Only those lines from the one with "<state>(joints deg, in" through the last line of the material below should be output, each exactly as it appears.

(LISTED RECORDS)

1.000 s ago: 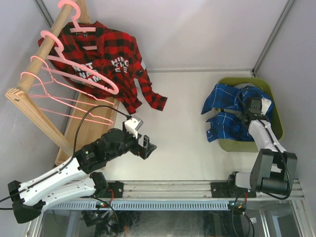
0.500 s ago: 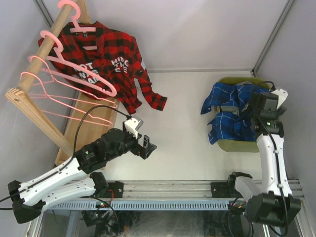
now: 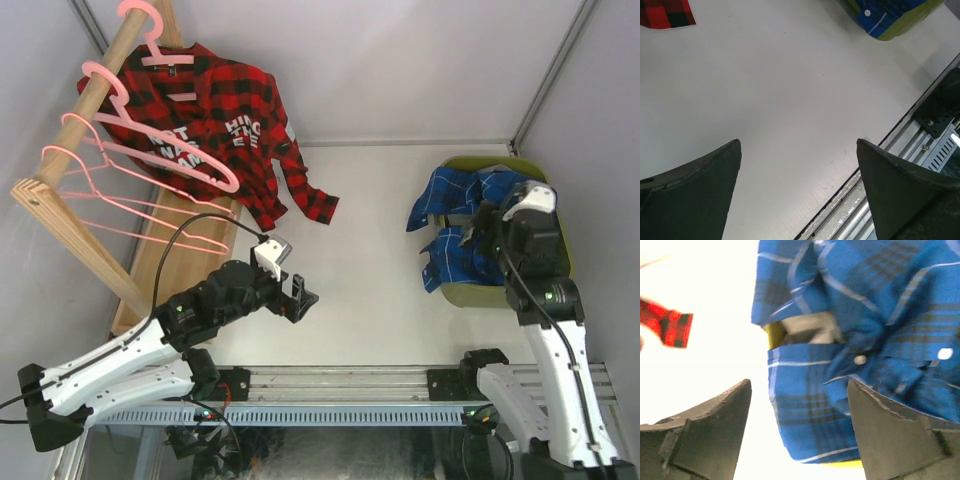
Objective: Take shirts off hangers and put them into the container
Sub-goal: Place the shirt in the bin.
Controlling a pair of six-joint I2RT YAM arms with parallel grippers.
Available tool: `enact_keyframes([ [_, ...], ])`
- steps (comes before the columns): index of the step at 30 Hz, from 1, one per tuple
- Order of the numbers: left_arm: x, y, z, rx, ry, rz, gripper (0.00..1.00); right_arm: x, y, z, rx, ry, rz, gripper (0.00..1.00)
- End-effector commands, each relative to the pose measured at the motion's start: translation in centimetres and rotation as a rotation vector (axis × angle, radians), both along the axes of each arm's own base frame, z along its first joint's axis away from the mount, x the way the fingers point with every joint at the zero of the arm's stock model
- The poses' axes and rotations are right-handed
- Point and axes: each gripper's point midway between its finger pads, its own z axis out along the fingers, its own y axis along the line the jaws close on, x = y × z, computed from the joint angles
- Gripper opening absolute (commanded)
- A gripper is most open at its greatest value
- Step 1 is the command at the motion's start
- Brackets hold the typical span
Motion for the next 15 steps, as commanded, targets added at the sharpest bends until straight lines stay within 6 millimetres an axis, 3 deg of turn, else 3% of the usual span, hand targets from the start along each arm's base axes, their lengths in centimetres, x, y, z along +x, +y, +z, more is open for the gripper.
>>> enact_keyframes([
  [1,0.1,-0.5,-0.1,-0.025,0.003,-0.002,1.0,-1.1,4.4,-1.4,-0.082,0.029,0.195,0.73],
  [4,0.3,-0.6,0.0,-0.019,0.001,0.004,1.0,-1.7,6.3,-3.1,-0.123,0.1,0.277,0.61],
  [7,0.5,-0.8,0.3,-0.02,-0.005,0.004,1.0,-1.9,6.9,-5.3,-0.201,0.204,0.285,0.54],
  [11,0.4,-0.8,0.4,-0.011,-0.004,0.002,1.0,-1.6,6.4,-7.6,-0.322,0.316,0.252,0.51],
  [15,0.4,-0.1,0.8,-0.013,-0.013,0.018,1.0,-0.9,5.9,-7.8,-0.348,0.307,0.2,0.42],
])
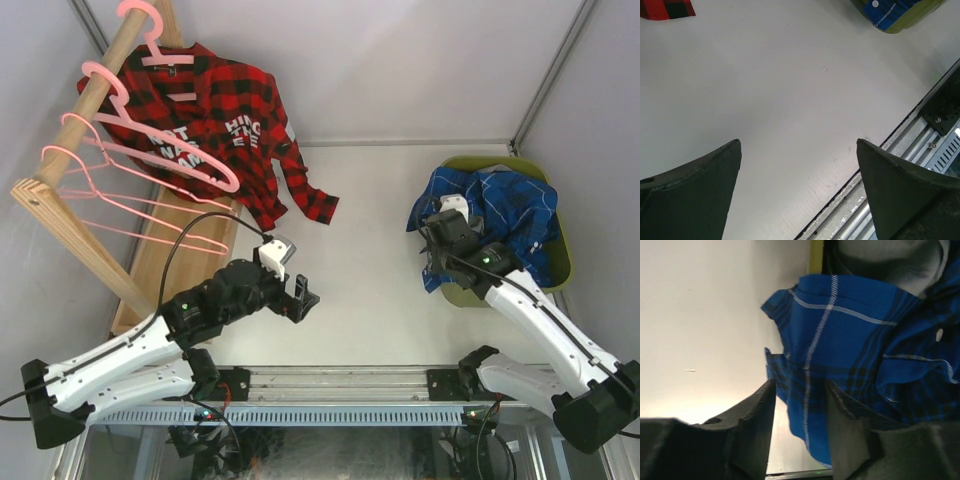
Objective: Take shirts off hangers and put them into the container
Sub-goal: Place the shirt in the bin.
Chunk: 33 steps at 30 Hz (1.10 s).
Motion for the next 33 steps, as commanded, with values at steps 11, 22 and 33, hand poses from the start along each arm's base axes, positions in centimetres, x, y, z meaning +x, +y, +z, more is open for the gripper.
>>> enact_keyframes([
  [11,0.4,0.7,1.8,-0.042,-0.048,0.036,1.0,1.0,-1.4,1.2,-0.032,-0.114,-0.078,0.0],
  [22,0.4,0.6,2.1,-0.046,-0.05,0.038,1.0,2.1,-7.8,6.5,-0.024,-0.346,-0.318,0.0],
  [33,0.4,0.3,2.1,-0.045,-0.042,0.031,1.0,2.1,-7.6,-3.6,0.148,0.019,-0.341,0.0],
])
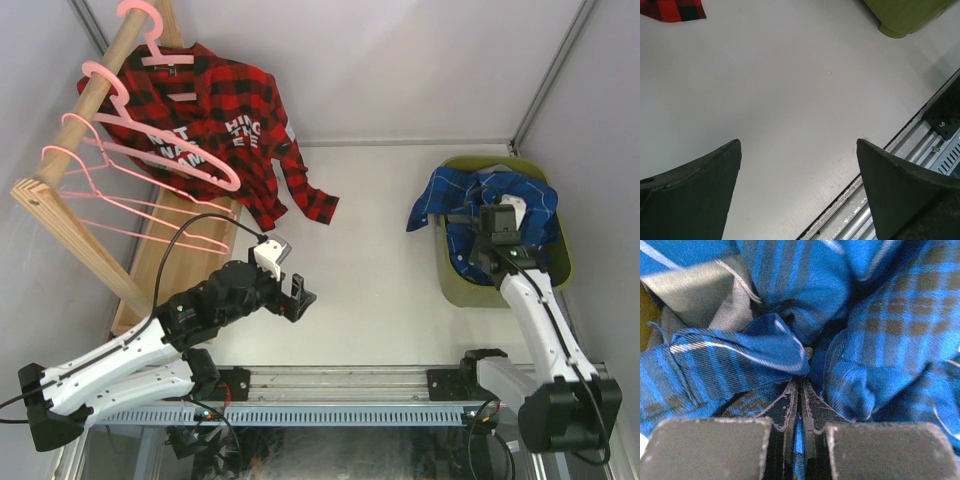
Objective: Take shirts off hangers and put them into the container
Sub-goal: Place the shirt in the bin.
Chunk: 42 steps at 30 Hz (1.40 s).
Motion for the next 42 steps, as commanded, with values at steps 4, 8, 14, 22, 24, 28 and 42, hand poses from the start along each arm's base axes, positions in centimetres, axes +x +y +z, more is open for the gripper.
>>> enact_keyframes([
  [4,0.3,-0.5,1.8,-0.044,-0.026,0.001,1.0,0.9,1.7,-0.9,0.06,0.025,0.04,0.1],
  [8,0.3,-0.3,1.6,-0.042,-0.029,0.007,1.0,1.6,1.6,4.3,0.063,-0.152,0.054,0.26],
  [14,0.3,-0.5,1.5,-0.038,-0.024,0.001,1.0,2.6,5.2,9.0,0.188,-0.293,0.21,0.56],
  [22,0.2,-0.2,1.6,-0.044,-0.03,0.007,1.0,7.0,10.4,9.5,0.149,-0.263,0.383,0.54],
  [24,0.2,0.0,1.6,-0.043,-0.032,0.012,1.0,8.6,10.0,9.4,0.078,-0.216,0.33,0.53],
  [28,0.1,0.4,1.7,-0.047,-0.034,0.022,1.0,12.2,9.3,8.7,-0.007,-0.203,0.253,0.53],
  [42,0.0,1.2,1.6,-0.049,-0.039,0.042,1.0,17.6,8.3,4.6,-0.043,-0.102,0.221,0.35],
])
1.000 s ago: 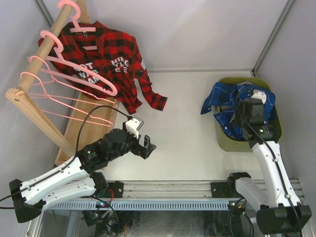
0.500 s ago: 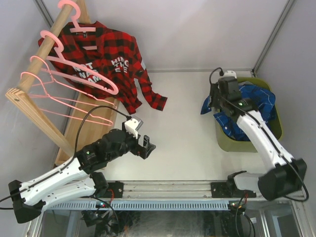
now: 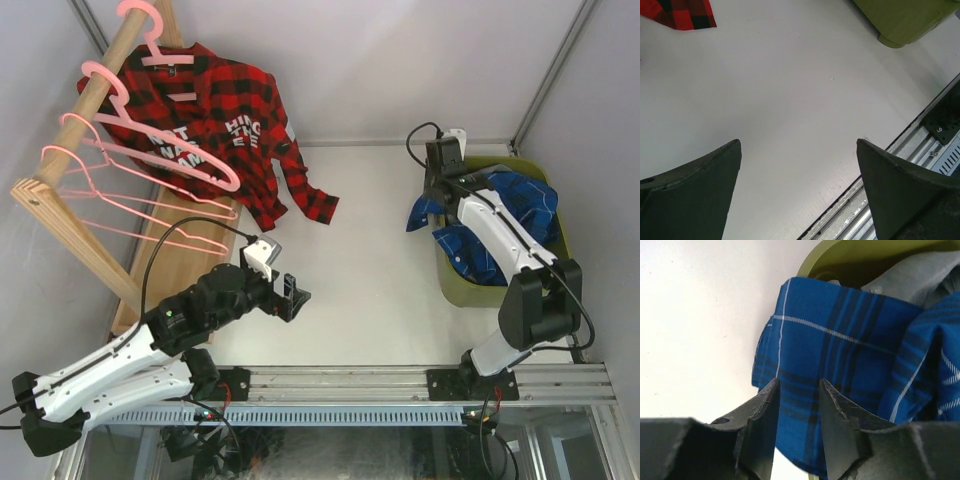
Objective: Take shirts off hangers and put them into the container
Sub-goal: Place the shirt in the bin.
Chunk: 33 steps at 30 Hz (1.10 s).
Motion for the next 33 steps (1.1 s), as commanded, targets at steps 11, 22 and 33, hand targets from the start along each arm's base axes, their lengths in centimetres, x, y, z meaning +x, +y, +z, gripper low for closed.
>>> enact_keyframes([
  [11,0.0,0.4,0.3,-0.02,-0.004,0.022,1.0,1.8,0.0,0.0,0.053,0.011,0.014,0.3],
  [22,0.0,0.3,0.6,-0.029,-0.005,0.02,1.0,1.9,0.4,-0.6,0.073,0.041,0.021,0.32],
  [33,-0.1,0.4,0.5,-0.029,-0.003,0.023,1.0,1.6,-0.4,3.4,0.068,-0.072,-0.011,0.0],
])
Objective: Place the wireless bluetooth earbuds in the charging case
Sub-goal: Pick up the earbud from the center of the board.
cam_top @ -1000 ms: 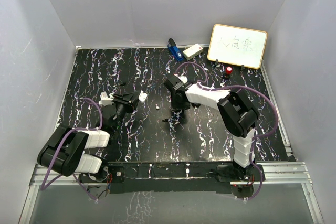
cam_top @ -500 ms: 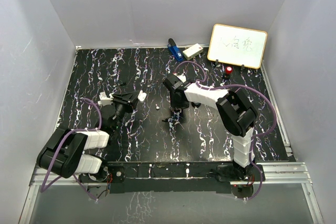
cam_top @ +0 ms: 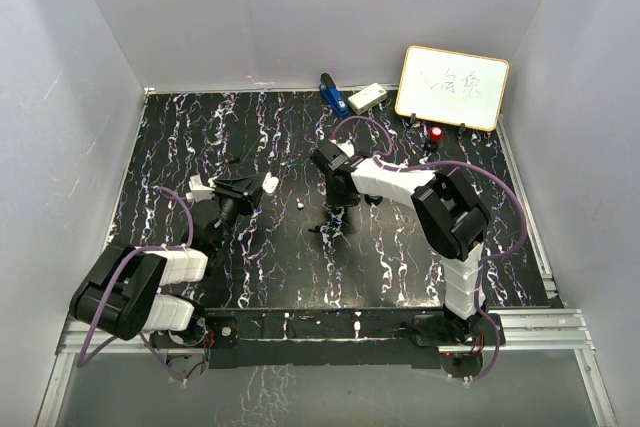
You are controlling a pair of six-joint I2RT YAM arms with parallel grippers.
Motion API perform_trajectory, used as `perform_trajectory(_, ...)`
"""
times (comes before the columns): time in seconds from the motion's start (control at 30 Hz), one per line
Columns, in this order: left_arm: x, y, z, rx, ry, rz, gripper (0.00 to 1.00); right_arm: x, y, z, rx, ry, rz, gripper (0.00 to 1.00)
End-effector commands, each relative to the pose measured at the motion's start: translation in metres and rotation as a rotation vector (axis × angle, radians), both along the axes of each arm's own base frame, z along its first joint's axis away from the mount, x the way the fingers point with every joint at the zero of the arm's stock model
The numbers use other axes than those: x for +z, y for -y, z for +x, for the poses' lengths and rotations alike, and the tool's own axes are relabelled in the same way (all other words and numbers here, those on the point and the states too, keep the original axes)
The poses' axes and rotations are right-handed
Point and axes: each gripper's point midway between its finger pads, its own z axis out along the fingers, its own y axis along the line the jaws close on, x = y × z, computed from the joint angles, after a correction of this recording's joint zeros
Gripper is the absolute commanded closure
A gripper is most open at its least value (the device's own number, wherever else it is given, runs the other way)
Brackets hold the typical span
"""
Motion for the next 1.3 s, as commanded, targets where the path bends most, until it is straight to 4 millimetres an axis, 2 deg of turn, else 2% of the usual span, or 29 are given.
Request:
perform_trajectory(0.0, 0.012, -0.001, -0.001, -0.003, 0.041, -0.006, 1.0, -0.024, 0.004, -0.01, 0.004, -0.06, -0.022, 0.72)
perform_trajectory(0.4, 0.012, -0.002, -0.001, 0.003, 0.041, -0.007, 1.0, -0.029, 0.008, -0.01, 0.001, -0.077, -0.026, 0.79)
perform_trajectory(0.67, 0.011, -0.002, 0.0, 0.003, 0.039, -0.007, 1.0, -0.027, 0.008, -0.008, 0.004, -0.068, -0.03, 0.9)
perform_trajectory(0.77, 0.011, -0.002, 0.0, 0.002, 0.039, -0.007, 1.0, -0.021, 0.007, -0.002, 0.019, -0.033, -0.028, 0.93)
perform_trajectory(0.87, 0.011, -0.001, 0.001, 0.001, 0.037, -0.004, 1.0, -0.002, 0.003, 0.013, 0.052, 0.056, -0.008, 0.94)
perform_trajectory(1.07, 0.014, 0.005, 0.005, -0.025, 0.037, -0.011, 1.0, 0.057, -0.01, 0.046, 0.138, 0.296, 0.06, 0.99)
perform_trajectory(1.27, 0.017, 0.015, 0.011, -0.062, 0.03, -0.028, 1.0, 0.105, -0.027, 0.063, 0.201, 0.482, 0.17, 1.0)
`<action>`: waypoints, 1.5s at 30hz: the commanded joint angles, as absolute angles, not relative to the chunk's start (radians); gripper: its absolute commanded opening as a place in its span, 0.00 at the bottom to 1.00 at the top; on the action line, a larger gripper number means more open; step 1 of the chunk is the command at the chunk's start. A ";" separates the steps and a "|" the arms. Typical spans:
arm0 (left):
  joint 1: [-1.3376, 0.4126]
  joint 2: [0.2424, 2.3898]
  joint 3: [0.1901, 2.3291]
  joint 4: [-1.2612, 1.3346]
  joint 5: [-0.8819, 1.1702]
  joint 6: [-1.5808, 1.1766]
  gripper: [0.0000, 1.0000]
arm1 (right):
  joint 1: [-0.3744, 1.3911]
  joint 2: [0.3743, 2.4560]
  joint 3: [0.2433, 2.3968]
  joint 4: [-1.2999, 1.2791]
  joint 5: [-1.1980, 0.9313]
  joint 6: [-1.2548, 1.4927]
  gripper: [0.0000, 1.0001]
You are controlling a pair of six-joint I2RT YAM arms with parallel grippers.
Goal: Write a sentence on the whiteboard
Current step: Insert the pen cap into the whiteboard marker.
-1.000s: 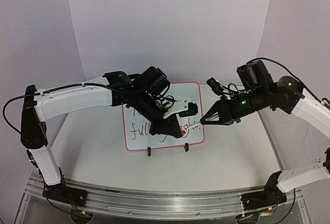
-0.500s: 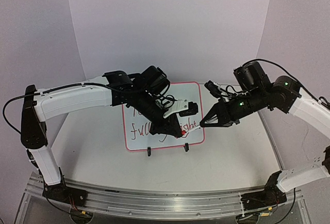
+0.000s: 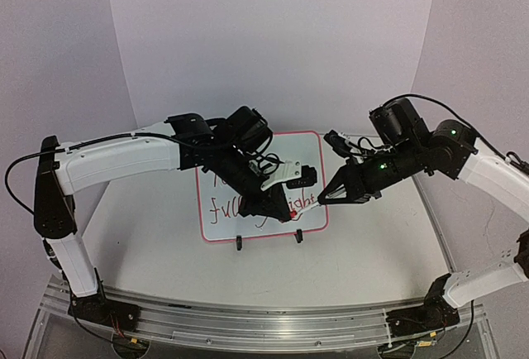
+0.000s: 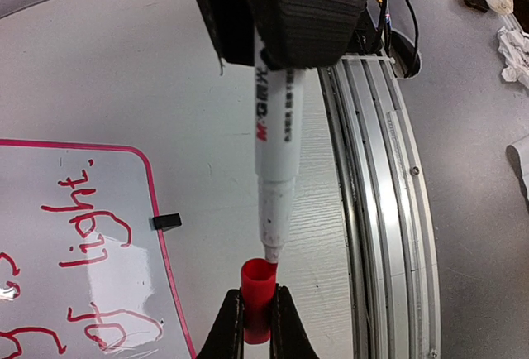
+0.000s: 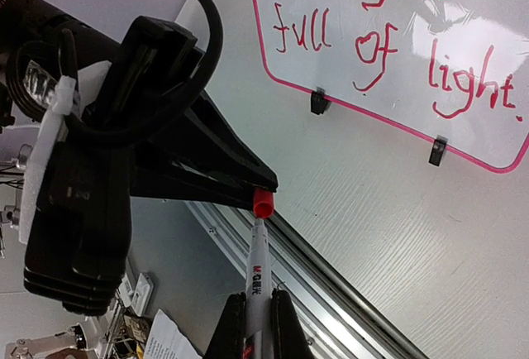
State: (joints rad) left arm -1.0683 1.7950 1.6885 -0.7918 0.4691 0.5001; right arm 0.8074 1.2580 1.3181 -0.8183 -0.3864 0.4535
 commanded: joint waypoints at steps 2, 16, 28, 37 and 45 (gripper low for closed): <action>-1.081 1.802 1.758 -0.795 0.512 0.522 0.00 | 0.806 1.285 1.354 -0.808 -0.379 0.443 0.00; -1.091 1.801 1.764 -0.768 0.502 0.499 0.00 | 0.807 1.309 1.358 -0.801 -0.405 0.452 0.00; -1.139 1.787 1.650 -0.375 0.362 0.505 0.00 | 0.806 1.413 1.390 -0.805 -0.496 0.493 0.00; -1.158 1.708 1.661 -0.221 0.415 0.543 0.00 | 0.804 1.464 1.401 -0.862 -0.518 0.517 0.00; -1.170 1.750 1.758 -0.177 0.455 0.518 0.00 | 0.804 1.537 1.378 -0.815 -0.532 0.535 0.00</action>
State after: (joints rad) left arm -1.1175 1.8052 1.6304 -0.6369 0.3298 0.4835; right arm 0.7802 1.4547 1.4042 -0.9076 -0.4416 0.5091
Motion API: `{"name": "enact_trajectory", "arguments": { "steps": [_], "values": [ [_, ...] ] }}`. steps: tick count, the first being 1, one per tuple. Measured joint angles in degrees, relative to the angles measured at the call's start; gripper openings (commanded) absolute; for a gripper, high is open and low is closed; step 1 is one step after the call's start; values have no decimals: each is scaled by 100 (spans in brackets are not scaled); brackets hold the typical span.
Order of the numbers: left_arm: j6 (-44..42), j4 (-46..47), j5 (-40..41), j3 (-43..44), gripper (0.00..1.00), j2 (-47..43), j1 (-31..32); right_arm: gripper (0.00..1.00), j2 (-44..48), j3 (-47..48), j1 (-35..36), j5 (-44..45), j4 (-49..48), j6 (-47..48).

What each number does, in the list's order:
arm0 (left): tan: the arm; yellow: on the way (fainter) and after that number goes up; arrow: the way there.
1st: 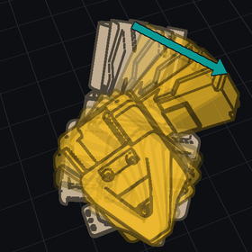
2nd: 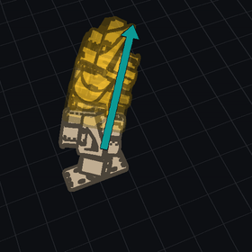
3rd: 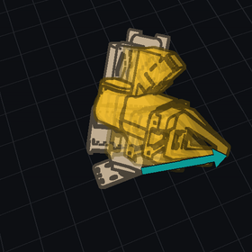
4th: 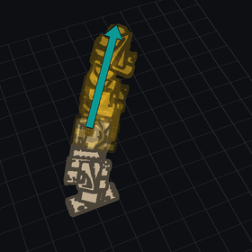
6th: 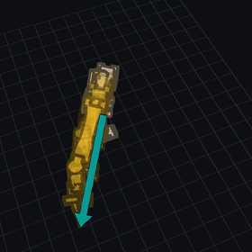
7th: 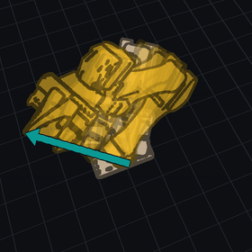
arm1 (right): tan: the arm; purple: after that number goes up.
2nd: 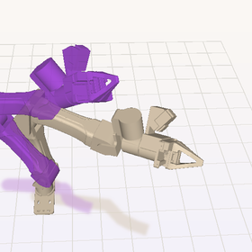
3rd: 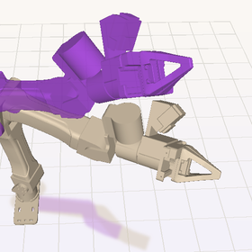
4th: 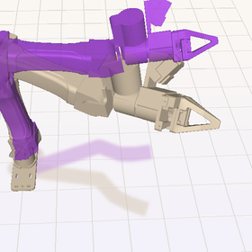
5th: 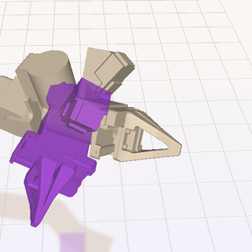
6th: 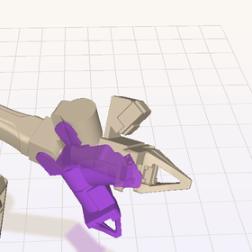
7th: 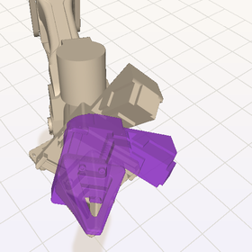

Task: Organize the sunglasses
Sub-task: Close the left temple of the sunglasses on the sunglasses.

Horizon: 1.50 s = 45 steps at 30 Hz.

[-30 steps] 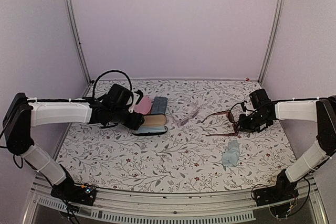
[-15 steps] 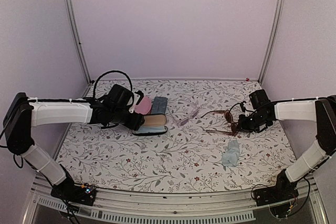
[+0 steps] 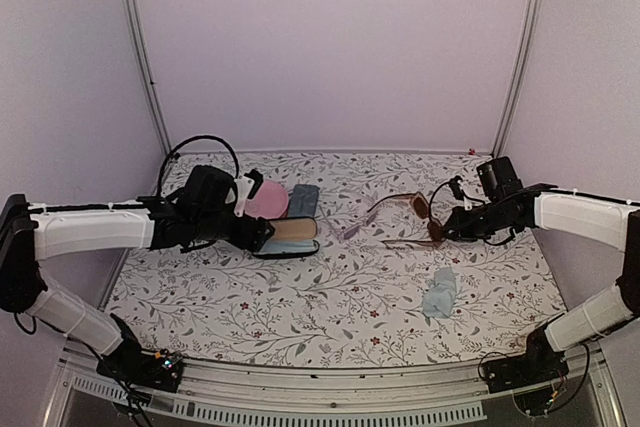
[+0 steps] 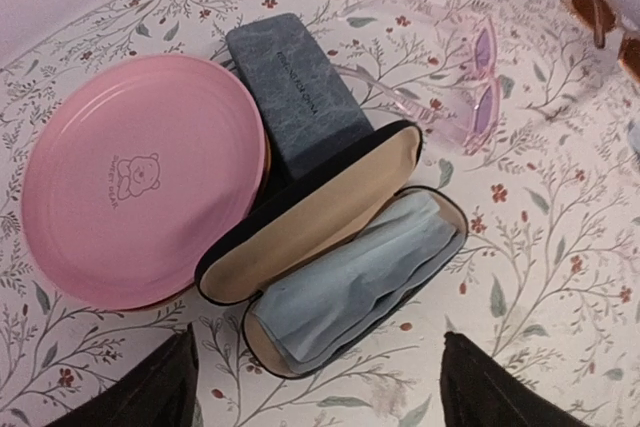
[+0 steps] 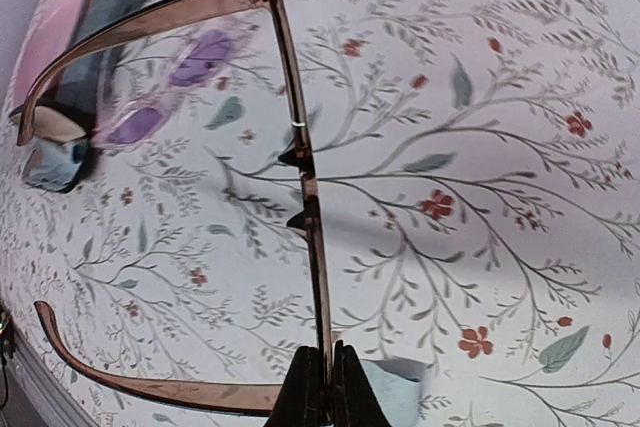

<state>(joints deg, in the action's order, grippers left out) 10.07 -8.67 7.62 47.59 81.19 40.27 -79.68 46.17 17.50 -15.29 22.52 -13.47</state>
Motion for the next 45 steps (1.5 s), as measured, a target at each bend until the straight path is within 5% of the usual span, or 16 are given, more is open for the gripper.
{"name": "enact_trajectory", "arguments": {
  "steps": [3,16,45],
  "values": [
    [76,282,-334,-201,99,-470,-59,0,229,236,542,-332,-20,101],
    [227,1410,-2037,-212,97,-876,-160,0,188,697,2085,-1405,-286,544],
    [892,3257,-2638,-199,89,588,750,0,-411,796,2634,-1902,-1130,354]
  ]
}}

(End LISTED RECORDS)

EXERCISE OUTPUT.
<state>(joints deg, in the action's order, grippers left out) 10.07 -8.67 7.62 47.59 81.19 40.27 -79.68 46.17 17.50 -15.29 22.52 -13.47</state>
Motion for the next 45 steps (1.5 s), as measured, a target at each bend until the straight path is within 5% of the usual span, or 16 are given, more is open for the gripper.
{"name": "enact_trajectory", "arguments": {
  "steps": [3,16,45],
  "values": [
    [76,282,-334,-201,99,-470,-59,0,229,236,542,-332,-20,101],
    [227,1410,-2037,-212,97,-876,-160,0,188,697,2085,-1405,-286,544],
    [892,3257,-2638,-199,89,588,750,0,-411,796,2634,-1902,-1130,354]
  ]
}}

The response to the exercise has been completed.